What is needed> Copy every line that holds the string "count" from the data below.

(Material shown begins)

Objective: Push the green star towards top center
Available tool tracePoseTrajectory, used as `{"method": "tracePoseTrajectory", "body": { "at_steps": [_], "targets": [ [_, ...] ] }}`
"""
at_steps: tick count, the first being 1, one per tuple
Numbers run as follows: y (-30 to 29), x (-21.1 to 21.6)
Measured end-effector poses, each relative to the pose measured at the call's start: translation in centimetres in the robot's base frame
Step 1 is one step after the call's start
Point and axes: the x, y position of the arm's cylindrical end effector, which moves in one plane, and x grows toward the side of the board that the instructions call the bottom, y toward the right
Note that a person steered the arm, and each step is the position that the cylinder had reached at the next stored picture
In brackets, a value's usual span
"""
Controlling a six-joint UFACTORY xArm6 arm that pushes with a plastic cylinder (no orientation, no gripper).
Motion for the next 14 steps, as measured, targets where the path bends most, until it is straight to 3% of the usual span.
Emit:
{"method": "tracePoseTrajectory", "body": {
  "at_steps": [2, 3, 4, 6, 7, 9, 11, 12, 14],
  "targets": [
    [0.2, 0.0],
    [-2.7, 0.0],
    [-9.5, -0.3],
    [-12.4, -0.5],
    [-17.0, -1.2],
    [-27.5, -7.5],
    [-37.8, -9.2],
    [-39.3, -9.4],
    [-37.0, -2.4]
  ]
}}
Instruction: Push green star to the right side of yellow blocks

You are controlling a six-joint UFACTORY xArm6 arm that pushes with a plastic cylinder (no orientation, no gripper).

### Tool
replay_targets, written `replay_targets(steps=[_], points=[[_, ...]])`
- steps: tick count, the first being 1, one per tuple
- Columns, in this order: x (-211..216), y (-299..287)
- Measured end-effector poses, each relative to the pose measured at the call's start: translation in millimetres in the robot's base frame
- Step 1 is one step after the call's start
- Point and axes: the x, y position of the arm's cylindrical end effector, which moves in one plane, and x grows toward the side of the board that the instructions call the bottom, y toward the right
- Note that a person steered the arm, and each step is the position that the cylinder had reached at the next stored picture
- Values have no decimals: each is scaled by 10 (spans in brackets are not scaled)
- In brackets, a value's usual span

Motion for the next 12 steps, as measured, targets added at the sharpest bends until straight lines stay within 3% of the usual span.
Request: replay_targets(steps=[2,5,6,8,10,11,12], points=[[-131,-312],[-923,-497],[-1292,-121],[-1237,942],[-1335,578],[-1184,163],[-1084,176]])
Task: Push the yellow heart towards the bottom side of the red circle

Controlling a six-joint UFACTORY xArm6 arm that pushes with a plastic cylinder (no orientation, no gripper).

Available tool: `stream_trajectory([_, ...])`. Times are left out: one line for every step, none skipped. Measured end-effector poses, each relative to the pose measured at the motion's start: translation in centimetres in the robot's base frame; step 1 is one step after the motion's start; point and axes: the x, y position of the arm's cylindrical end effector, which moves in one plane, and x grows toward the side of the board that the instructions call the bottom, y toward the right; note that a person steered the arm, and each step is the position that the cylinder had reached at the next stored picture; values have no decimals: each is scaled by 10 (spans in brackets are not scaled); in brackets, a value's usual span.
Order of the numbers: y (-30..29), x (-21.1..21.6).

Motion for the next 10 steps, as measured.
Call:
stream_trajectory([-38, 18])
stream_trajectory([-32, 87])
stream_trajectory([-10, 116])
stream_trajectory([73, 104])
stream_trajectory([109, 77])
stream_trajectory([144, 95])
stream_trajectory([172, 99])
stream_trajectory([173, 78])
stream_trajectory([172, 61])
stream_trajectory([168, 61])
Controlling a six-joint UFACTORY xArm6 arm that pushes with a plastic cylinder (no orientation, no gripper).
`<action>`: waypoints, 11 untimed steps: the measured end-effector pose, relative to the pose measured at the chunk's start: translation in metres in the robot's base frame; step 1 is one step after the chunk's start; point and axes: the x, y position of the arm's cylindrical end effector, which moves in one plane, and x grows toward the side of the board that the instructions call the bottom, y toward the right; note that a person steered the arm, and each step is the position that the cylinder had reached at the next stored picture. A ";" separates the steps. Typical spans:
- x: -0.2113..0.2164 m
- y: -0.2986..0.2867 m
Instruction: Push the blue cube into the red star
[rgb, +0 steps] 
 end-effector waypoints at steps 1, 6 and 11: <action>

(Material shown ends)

Response area>
at_steps: tick count, the first being 1, one per tuple
- steps: tick count, the first being 1, one per tuple

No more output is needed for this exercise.